In this report, we compare cellular responses in the livers of rats exposed to hepatocarcinogenesis beginning at 3 weeks of age, beginning at 8 weeks of age, and in retired breeders (10-12 months of age), using a previously well-studied chemical regimen, choline-deficient, ethionine-supplemented (CDE) diet.8-10 Following the hierarchical model of Pierce et al.,11 combined with analysis of the cellular events selleck compound during chemical hepatocarcinogenesis, we
previously concluded that, in adults, liver cancers can arise from liver stem cells (oval cells), transit-amplifying cells (ducts or immature hepatocytes), or mature hepatocytes, depending on the stage of maturation arrest.12-15 Although that model fit the experimental
observations on the cellular origin of hepatocellular carcinomas (HCCs) and cholangiocarcinomas (CCAs), it did not include the step between pluripotent stem cells (teratocarcinoma) and the liver lineage cells.

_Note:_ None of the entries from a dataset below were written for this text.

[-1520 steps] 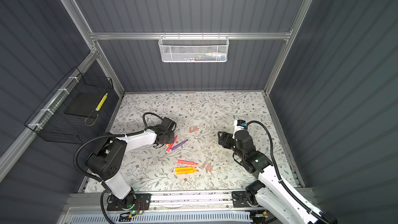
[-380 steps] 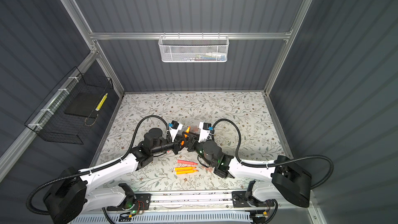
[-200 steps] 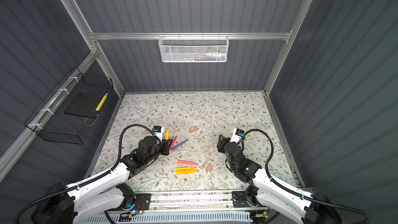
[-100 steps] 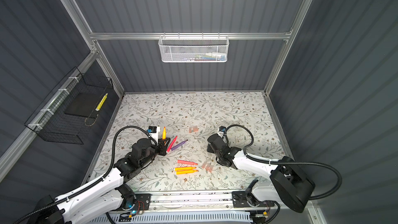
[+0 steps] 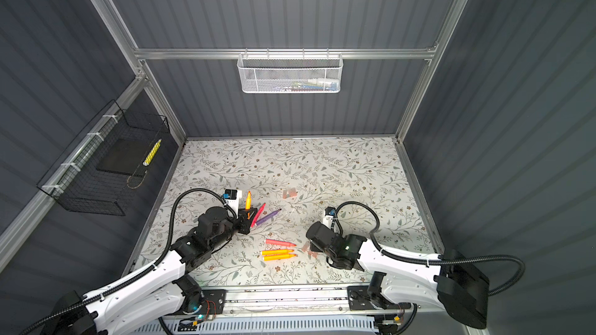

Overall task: Insert the pens into the pen caps
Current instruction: 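Lower the right gripper over the pale pink pen caps and grasp one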

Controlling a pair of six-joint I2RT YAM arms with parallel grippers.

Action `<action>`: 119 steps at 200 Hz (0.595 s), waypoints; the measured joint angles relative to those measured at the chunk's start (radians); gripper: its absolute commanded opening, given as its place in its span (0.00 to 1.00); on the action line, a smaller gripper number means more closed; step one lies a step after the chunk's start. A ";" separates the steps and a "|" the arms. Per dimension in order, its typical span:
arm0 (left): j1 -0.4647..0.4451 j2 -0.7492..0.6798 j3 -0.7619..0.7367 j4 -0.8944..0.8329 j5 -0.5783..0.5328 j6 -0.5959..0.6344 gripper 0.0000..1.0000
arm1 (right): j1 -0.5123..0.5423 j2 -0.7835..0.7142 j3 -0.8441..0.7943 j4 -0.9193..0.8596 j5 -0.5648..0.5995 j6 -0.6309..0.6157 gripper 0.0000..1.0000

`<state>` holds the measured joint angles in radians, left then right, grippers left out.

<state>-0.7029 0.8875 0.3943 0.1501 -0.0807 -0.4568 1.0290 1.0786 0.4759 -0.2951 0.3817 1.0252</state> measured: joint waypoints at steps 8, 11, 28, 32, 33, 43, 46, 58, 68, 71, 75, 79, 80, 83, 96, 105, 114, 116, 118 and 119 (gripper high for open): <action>0.000 0.000 0.000 0.000 0.005 0.000 0.00 | 0.004 -0.010 -0.009 -0.015 -0.001 0.011 0.25; 0.000 0.000 0.000 0.000 0.007 0.000 0.00 | 0.006 -0.013 -0.012 -0.020 -0.001 0.013 0.25; 0.000 0.000 0.000 0.000 0.015 0.001 0.00 | 0.019 -0.018 -0.017 -0.040 -0.008 0.027 0.25; 0.000 0.000 0.000 0.000 0.016 0.001 0.00 | 0.021 -0.018 -0.017 -0.043 -0.010 0.031 0.25; 0.000 0.000 0.000 0.000 0.016 0.001 0.00 | 0.021 -0.018 -0.017 -0.044 -0.011 0.031 0.25; 0.000 0.001 0.000 -0.001 0.019 0.001 0.00 | 0.030 -0.014 -0.017 -0.049 -0.016 0.038 0.25; 0.000 0.001 0.000 -0.001 0.021 0.000 0.00 | 0.032 -0.012 -0.017 -0.050 -0.018 0.041 0.25; 0.000 0.001 0.000 -0.001 0.023 0.001 0.00 | 0.040 0.002 -0.017 -0.052 -0.023 0.045 0.25; 0.000 0.001 0.000 -0.001 0.025 0.000 0.00 | 0.046 0.018 -0.017 -0.053 -0.030 0.048 0.25; 0.000 0.001 0.000 -0.001 0.026 0.001 0.00 | 0.047 0.022 -0.017 -0.054 -0.032 0.049 0.25; 0.000 0.000 0.000 -0.001 0.026 0.001 0.00 | 0.049 0.031 -0.017 -0.054 -0.036 0.049 0.25; 0.000 0.000 0.000 -0.001 0.026 0.000 0.00 | 0.050 0.037 -0.017 -0.053 -0.038 0.049 0.25; 0.000 0.000 0.000 -0.001 0.026 0.000 0.00 | 0.051 0.041 -0.017 -0.052 -0.039 0.049 0.25; 0.000 -0.001 0.000 -0.001 0.026 0.000 0.00 | 0.052 0.047 -0.017 -0.052 -0.041 0.049 0.25; 0.000 -0.006 0.000 -0.002 0.026 0.000 0.00 | 0.058 0.080 -0.016 -0.051 -0.046 0.049 0.25; 0.000 -0.011 0.000 -0.002 0.026 0.000 0.00 | 0.063 0.093 -0.014 -0.049 -0.045 0.051 0.26; 0.000 -0.016 0.000 -0.005 0.026 0.000 0.00 | 0.066 0.100 -0.006 -0.048 -0.048 0.051 0.26; 0.000 -0.016 0.000 -0.006 0.026 0.000 0.00 | 0.067 0.101 -0.005 -0.048 -0.048 0.051 0.26; 0.000 -0.018 0.000 -0.007 0.026 0.000 0.00 | 0.068 0.102 -0.004 -0.048 -0.048 0.051 0.26; 0.000 -0.018 0.000 -0.007 0.026 0.000 0.00 | 0.069 0.103 -0.003 -0.048 -0.049 0.051 0.26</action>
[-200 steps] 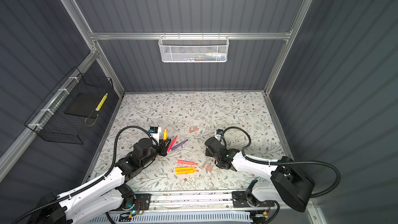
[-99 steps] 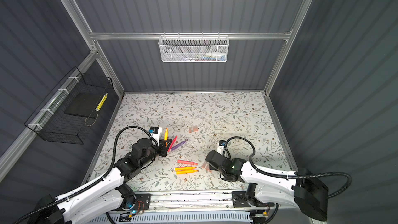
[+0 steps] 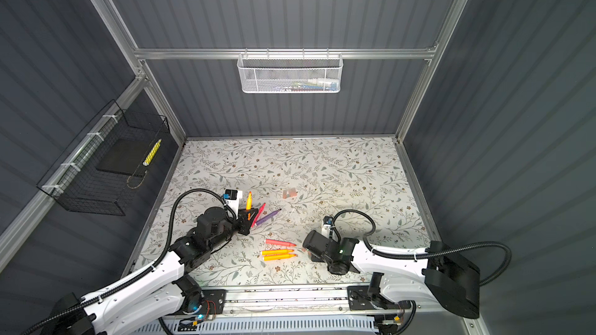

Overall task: Insert the pens into the pen caps
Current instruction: 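Lower the right gripper over the pale pink pen caps and grasp one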

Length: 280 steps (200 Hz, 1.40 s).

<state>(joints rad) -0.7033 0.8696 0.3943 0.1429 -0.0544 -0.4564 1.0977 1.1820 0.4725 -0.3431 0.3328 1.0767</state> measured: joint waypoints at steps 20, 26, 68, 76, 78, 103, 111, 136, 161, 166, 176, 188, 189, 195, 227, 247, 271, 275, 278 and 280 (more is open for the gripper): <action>0.000 -0.002 0.000 -0.003 0.002 0.000 0.00 | 0.007 0.011 0.005 0.005 0.000 0.001 0.27; 0.000 -0.002 0.000 -0.005 0.003 0.000 0.00 | 0.009 0.014 0.007 0.006 0.000 0.002 0.27; 0.000 -0.002 -0.001 -0.009 0.003 0.000 0.00 | 0.029 0.024 0.020 -0.007 0.005 0.013 0.27; 0.000 -0.002 -0.001 -0.009 0.003 0.000 0.00 | 0.033 0.022 0.022 -0.018 0.008 0.015 0.28; 0.000 -0.002 -0.001 -0.009 0.003 0.000 0.00 | 0.034 0.021 0.023 -0.021 0.008 0.016 0.28; 0.000 -0.005 -0.001 -0.011 0.003 0.000 0.00 | 0.047 -0.008 0.025 -0.045 0.016 0.016 0.30; 0.000 -0.008 -0.001 -0.012 0.003 0.000 0.00 | 0.052 -0.020 0.025 -0.049 0.019 0.016 0.30; 0.000 -0.012 -0.002 -0.013 0.003 0.000 0.00 | 0.074 -0.049 0.025 -0.051 0.031 0.021 0.31; 0.000 -0.013 -0.003 -0.016 0.003 0.000 0.00 | 0.094 -0.043 0.025 -0.050 0.034 0.031 0.31; 0.000 -0.013 -0.003 -0.016 0.003 0.000 0.00 | 0.098 -0.038 0.025 -0.048 0.034 0.034 0.31; 0.000 -0.012 -0.003 -0.016 0.003 0.000 0.00 | 0.105 -0.025 0.025 -0.045 0.034 0.039 0.31; 0.000 -0.012 -0.003 -0.016 0.004 0.000 0.00 | 0.111 0.001 0.025 -0.045 0.034 0.043 0.31; 0.000 -0.012 -0.003 -0.016 0.004 0.000 0.00 | 0.111 0.003 0.026 -0.045 0.034 0.043 0.31; 0.000 -0.012 -0.003 -0.016 0.004 0.000 0.00 | 0.113 0.017 0.026 -0.045 0.034 0.045 0.31; 0.000 -0.014 -0.003 -0.017 0.007 0.000 0.00 | 0.116 0.076 0.046 -0.040 0.039 0.060 0.28; 0.000 -0.022 -0.003 -0.019 0.007 0.000 0.00 | 0.116 0.109 0.051 -0.050 0.046 0.071 0.27; 0.000 -0.028 -0.003 -0.022 0.007 0.000 0.00 | 0.117 0.134 0.061 -0.064 0.058 0.079 0.26; 0.000 -0.028 -0.003 -0.023 0.007 0.000 0.00 | 0.117 0.138 0.064 -0.066 0.059 0.080 0.26; 0.000 -0.028 -0.003 -0.024 0.007 0.000 0.00 | 0.117 0.142 0.067 -0.068 0.060 0.082 0.26; 0.000 -0.028 -0.003 -0.024 0.007 0.000 0.00 | 0.117 0.143 0.069 -0.068 0.060 0.083 0.26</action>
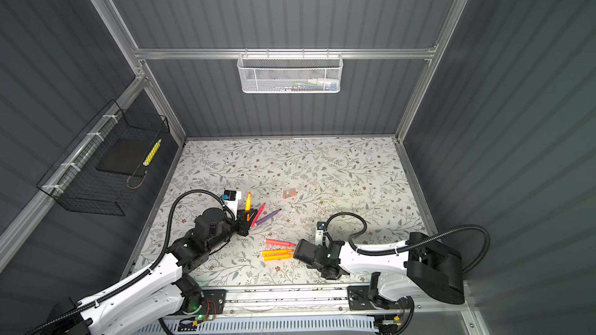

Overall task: Insert the pens into the pen caps
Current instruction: 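Lower the right gripper over the pale pink pen caps and grasp one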

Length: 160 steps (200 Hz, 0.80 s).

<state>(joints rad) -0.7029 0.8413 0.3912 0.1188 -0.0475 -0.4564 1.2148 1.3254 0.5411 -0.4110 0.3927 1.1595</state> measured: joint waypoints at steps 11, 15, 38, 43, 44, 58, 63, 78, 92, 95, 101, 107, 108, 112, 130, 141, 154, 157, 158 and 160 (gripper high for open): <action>0.000 0.000 0.000 -0.003 0.000 0.000 0.00 | 0.001 0.012 0.009 -0.004 0.004 0.003 0.26; 0.000 0.000 0.000 -0.003 0.000 0.000 0.00 | 0.001 0.017 0.012 -0.005 0.005 0.004 0.27; 0.000 0.000 0.000 -0.005 0.000 0.000 0.00 | 0.002 0.042 0.029 -0.006 0.019 0.011 0.33; 0.000 0.000 0.000 -0.005 0.000 0.000 0.00 | 0.003 0.047 0.032 -0.006 0.022 0.013 0.33; 0.000 0.000 0.000 -0.006 0.000 0.000 0.00 | 0.003 0.048 0.032 -0.006 0.023 0.011 0.33; 0.000 0.000 0.000 -0.007 0.000 0.000 0.00 | 0.005 0.058 0.036 -0.005 0.034 0.018 0.32; 0.000 0.000 -0.001 -0.007 0.000 0.000 0.00 | 0.006 0.060 0.036 -0.005 0.037 0.019 0.32; 0.000 0.000 -0.001 -0.007 0.000 0.000 0.00 | 0.006 0.062 0.036 -0.004 0.043 0.023 0.30; 0.000 0.000 -0.001 -0.007 0.001 0.000 0.00 | 0.006 0.067 0.036 -0.003 0.050 0.029 0.27; 0.000 0.000 -0.001 -0.007 0.001 0.000 0.00 | 0.006 0.068 0.036 -0.002 0.052 0.029 0.27; 0.000 0.000 -0.001 -0.007 0.004 0.000 0.00 | 0.006 0.071 0.036 -0.002 0.057 0.031 0.26; 0.000 0.000 -0.001 -0.007 0.005 0.000 0.00 | 0.006 0.073 0.036 -0.001 0.062 0.033 0.25; 0.000 0.000 -0.001 -0.007 0.005 0.000 0.00 | 0.006 0.073 0.036 -0.001 0.063 0.034 0.25; 0.000 0.000 -0.001 -0.007 0.007 0.000 0.00 | 0.006 0.074 0.036 -0.001 0.066 0.037 0.24; 0.000 0.000 -0.002 -0.006 0.013 0.000 0.00 | 0.005 0.079 0.036 -0.001 0.079 0.045 0.21; 0.000 -0.004 -0.005 -0.005 0.019 0.000 0.00 | 0.005 0.082 0.036 0.001 0.086 0.048 0.20; 0.000 -0.009 -0.013 -0.005 0.023 0.000 0.00 | 0.005 0.082 0.034 0.005 0.091 0.053 0.18; 0.000 -0.010 -0.014 -0.004 0.023 -0.001 0.00 | 0.005 0.082 0.034 0.006 0.093 0.055 0.18; 0.000 -0.011 -0.016 -0.003 0.023 -0.001 0.00 | 0.005 0.082 0.033 0.006 0.093 0.056 0.18; 0.000 -0.012 -0.017 -0.002 0.023 -0.001 0.00 | 0.005 0.081 0.033 0.007 0.094 0.056 0.18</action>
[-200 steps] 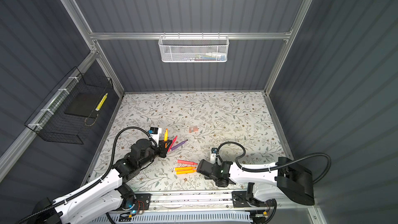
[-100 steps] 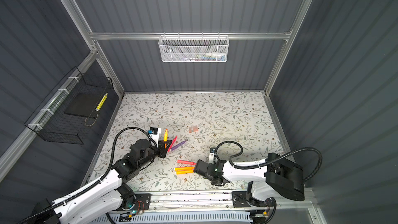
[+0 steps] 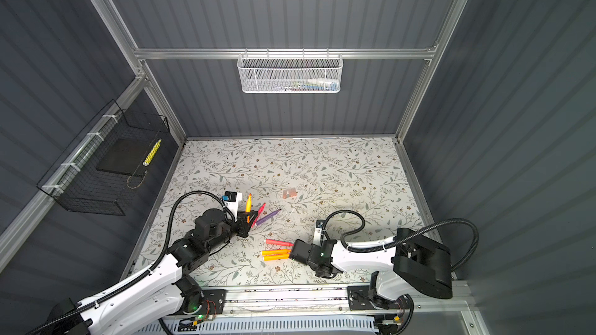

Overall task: Insert the pens into the pen caps
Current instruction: 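Lower the right gripper over the pale pink pen caps and grasp one, then lift the pale pink cap with the right gripper toward the left gripper's marker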

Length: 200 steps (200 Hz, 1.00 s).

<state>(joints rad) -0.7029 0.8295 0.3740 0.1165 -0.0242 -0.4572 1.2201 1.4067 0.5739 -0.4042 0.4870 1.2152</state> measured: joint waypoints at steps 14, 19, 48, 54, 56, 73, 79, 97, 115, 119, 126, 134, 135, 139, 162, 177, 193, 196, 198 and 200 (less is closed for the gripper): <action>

The missing link is a cancer known as hepatoblastoma (HB).16, 17 HB completes the cellular lineage of liver cancer that extends from pluripotent stem cells to liver-determined stem cells to ductular stem cells to mature liver cells (Fig. 1A). We reasoned that if more liver stem cells are present, or if liver stem cells have greater potential in young rats as compared to old rats, then treatment of very young rats with a potent hepatocarcinogenic regimen should induce a more intense oval cell response and result in production of less well-differentiated HCCs, possibly such as HBs, than does treatment SPTLC1 of older rats.18 We report here that cyclic CDE treatment
EPZ-6438 in vivo of rats beginning at 3 weeks of age indeed caused a much higher level proliferation of oval cells than did treatment of rats beginning at 8 weeks of age and older. However, unexpectedly, exposure of the younger rats resulted in a high incidence of cholangiofibrosis and bile duct cancers, rather than HBs, suggesting that by 3 weeks of age the reactive liver-specific stem cells of the rat that give rise to cancer are already determined beyond the hepatoblast stage to ductal cell precursors. CCA, cholangiocarcinoma; CD, choline-deficient; CDE, choline-deficient, ethionine-supplemented; HCC, hepatocellular carcinoma Male Fischer 344 rats were obtained from Taconic Farms, Germantown, NY. Rats were housed in the Wadsworth Center’s animal facility and had free access to standard laboratory chow and water when not in the cyclic CDE regimen. All animal experiments were approved by and performed under the guidelines of the Wadsworth Center’s Institutional Animal Care and Use Committee (IACUC). A choline-deficient diet was obtained from Dyets, Inc., Bethlehem, PA (catalogue #518753). D,L-Ethionine was purchased from Sigma Chemical Co., St. Louis, MO (catalogue #E5139). A cyclic feeding regimen of the CDE diet was followed. One cycle consisted of 2 weeks on the choline-deficient (CD) diet, followed by 1 week off.